Un piano welfare, però, potrebbe rendere più facile, immediato e conveniente il rimborso di tali prestazioni.

Quali sono le spese detraibili in sede di dichiarazione dei redditi e i rispettivi massimali?

  1.  Spese sanitarie: la detrazione del 19% è prevista per le prestazioni sanitarie, anche rivolte ai familiari a carico, per un importo massimo di 129,11€
  2. Spese educative: la detrazione del 19% riguarda le spese per l’asilo nido (pubblico e privato) per un importo non superiore a 632€ per ciascun figlio di età tra i tre mesi e i tre anni e per la scuola d’infanzia (primaria e secondaria) per un ammontare massimo di 786€. Anche per le spese universitarie sono previste detrazioni con limiti e importi diversi.

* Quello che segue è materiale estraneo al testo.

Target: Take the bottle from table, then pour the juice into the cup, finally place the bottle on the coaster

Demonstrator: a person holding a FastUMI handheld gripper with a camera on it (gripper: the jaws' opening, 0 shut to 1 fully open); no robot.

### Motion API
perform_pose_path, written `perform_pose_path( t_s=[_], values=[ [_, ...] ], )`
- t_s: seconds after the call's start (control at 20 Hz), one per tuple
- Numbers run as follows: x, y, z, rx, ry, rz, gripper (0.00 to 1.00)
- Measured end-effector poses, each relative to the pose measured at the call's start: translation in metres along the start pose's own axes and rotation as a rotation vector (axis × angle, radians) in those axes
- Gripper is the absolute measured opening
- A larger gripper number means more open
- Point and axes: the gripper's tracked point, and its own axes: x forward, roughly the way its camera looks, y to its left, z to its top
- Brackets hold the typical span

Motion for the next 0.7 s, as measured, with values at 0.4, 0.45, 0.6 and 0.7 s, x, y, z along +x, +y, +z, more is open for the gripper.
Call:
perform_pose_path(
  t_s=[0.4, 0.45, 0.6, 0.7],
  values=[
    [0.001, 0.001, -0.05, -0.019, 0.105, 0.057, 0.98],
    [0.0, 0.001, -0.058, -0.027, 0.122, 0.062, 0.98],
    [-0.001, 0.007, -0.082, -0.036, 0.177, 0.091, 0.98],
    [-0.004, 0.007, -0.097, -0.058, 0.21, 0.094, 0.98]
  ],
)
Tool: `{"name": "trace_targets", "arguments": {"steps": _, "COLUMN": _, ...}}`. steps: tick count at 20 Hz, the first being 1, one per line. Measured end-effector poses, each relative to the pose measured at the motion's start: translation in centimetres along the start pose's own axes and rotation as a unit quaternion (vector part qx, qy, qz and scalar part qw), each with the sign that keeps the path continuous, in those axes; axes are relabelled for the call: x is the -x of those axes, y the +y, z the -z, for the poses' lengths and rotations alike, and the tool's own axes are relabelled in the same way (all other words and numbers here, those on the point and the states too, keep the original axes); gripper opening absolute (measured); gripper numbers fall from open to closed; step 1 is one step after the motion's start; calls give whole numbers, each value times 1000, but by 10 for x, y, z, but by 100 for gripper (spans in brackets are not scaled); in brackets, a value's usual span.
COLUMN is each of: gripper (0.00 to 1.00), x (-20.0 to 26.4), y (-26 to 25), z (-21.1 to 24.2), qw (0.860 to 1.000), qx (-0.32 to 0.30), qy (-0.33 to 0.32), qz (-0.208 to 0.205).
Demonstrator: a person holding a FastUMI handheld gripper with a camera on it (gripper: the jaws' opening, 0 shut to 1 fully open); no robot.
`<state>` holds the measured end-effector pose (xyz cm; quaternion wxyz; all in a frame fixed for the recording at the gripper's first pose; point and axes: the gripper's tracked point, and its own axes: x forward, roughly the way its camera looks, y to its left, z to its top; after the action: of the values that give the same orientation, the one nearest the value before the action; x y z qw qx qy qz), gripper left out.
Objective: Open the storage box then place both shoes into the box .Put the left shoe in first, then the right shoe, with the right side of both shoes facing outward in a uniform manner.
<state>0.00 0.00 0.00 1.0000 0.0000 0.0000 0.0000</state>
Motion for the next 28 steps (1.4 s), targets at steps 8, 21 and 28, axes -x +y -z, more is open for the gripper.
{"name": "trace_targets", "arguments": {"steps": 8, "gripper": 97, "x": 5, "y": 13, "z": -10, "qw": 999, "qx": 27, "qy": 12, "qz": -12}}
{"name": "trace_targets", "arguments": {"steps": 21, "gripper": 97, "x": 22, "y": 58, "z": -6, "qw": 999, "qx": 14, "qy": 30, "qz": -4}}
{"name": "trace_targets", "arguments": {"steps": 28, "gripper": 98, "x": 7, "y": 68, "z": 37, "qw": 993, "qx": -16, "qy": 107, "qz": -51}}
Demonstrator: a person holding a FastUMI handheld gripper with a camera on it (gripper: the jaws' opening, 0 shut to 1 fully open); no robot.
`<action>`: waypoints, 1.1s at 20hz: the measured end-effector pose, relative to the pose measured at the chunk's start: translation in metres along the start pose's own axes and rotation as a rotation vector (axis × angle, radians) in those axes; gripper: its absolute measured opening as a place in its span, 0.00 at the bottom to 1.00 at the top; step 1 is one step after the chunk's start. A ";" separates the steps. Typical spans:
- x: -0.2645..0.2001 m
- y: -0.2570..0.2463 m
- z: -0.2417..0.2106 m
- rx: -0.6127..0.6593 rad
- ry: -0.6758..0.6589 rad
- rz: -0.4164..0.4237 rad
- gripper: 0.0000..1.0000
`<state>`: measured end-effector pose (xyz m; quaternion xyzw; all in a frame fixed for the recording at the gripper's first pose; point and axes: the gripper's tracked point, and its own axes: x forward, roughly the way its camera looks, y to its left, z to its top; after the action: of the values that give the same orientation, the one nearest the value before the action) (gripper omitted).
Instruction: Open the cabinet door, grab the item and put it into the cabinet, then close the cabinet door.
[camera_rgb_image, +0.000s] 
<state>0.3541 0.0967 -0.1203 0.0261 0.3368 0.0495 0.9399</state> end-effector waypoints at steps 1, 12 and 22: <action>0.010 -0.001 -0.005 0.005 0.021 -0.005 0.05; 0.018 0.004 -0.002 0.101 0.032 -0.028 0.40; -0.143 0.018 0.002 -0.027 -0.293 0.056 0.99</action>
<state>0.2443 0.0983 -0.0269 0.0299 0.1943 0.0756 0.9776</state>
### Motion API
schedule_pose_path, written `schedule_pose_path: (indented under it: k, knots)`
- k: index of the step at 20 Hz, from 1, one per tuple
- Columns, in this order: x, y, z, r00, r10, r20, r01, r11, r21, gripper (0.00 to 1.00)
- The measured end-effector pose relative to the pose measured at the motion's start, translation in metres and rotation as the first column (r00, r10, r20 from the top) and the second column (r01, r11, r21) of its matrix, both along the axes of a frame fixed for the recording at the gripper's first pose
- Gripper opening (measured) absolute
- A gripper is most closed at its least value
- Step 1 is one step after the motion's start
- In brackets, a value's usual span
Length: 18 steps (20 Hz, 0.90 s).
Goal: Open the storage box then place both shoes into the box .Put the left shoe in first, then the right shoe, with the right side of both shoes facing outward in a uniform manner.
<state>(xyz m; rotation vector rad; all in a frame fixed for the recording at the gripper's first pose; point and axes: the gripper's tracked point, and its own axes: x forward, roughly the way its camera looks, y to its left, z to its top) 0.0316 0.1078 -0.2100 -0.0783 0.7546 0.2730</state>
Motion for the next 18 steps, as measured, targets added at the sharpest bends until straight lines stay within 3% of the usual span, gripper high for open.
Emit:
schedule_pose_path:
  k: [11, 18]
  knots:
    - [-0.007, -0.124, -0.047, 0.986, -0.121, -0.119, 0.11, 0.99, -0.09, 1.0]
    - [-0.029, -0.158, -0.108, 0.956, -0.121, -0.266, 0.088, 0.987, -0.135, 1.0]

  3. Sussidi didattici (novità 2019): sono detraibili i sostegni destinati a favorire la comunicazione verbale e l’apprendimento delle lingue da parte degli studenti affetti da disturbi dell’apprendimento senza limiti di spesa.
  4. Attività sportive: detraibili per un importo complessivo non superiore ai 210€ per ciascun figlio di età compresa tra i 5 e 18 anni.
  5. Trasporto pubblico: detraibile per un ammontare massimo di 250€ sia per i familiari fisicamente a carico sia per il contribuente.
  6. Spese sostenute per gli addetti all’assistenza personale nei casi di non autosufficienza: il limite massimo detraibile è di 2.100€ per le spese sostenute dal contribuente, per se stesso o per i familiari non a carico collegate allo stato di non autosufficienza attestato da certificazione medica.
  7. Premi relativi alle assicurazioni per il rischio di non autosufficienza: la detrazione del 19% è imponibile anche ai premi assicurativi aventi per oggetto il rischio di non autosufficienza nel compimento di atti di vita quotidiana.
Va sottolineato che non è possibile contestualmente coprire le spese sostenute attraverso il welfare aziendale e portarle anche in detrazione, in quanto sarebbe un doppio beneficio fiscale. Tuttavia, mentre la detrazione fiscale permette di recuperare solo una parte delle spese ed entro specifici massimali, la normativa sul welfare aziendale non fissa massimali: l’unico limite coincide dunque con il proprio credito welfare!